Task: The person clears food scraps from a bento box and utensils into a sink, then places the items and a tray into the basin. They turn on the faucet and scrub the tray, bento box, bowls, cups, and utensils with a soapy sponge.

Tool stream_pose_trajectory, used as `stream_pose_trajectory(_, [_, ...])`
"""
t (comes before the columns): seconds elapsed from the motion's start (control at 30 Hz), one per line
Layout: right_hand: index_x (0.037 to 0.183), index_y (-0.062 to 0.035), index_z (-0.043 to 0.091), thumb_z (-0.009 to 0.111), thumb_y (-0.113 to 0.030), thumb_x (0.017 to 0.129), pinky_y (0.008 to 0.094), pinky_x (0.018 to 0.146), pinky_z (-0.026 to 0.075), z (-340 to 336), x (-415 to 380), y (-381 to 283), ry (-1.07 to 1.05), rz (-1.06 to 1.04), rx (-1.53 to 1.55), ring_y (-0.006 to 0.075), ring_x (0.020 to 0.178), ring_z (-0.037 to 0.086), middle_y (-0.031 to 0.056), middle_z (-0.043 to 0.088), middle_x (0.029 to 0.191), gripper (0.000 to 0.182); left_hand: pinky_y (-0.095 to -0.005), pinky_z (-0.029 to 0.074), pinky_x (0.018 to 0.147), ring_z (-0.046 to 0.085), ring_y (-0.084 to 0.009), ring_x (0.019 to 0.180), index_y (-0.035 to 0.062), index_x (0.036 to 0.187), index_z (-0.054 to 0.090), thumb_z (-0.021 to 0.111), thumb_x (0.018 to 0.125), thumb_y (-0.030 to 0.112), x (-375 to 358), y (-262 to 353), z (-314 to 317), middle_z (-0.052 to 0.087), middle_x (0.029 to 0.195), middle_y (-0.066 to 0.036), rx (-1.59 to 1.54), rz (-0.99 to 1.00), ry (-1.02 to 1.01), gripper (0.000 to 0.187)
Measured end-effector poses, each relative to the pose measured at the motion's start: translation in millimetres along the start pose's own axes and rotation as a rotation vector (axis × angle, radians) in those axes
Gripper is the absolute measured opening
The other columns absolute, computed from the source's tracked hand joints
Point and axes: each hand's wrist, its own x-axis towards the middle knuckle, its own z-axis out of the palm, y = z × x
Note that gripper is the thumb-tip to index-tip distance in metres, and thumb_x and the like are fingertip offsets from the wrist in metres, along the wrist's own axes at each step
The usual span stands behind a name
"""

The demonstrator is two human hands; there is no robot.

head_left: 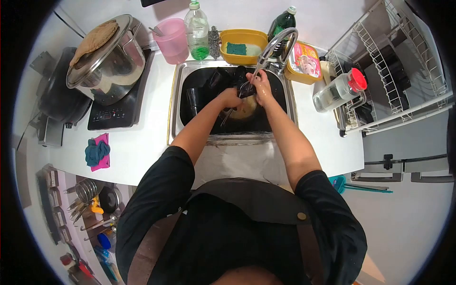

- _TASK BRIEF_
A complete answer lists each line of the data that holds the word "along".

- _EXPECTED ANSWER_
Measured end-effector poses, each relative to the pose measured at the motion's start: translation in millimetres along the start pose's own axes and rotation as a rotation vector (axis × angle, radians) in those axes
Note that gripper is the thumb-tip to index-tip distance in metres, and thumb_x and the like are fingertip offsets from the wrist in metres, along the wrist's own axes at each step

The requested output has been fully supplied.